The Government clearly recognises the recent growth of creative industries and sees them as a key part of their Industrial Strategy. This piece of research by NESTA explores how skills need to be developed to boost all the sectors within the Creative Industries. It shows quite how much the Creative Industries are calling for skills other than artistic ones, such as technical, organisational, relational and teaching skills. The research also highlights the importance of those skills that are associated with creative and design occupations right across the economy, for example in engineering or research.

Despite their acceptance of the value of the Creative Industries, the Government’s education policies are militating against their own Industrial Strategy, with their continued support for the compulsory EBacc and their White Paper that shifts vocational/technical pathways (T Levels) to start at Post-16. Their policy ignores how the development of creative skills, and immersion in cultural or imaginative activity, helps young people acquire the broader range of skills needed for roles both within the Creative Industries and beyond them.

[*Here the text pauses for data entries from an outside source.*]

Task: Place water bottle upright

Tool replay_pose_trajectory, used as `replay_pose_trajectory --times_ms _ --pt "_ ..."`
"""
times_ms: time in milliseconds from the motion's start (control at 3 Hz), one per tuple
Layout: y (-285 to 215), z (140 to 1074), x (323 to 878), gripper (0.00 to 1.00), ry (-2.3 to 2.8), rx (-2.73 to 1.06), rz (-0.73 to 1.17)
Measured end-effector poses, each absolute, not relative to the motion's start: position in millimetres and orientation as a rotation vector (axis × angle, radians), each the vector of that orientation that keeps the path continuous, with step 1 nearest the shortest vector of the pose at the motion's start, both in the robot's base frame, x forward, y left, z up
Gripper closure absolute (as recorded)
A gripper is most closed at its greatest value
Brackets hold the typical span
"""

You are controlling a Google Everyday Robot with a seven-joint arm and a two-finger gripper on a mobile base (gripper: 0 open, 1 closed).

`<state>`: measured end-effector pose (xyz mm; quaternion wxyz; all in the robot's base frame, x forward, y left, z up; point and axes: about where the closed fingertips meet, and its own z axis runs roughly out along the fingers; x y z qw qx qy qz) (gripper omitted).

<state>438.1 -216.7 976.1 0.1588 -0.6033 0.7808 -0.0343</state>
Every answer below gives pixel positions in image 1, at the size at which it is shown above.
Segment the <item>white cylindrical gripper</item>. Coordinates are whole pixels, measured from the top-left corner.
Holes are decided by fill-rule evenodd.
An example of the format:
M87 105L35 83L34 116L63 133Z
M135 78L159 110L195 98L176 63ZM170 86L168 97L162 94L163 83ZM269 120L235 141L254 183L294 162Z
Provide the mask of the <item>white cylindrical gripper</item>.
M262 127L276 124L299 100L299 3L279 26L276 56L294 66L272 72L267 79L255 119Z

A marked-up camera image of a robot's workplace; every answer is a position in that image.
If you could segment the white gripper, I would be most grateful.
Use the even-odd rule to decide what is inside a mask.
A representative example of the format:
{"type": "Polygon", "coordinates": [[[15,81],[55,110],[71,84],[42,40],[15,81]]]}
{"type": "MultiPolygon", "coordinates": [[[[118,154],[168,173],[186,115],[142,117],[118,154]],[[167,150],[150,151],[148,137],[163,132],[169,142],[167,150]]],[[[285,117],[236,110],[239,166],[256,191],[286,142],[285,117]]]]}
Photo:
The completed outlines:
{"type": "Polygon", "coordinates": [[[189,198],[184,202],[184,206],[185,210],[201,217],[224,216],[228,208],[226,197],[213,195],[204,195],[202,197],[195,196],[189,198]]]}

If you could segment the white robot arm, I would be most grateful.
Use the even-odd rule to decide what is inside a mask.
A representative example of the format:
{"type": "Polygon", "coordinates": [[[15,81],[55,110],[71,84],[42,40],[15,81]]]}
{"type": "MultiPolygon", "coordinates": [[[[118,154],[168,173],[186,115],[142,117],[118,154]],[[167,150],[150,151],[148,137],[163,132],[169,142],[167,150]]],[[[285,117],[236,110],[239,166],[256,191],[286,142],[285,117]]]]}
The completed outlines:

Tom Bennett, director of researchED, and appointed by Government as ‘behaviour tsar’ gives an indication of this flawed thinking. He wrote this week in The Guardian a piece criticising the appointment of a Lego Professor of Play at University of Cambridge.  He argued that play is essential but that success takes hard work. He picks up on how this research, funded by a £4 million grant, will “ensure children are equipped with 21st-century skills like problem solving, team work and self-control”. But he challenges the concept of 21st century skills by saying that these are age-old needs, that we’ve got far enough into the 21st century without a radical shift in what humans need to be, and that we can’t know what future skills would be anyway.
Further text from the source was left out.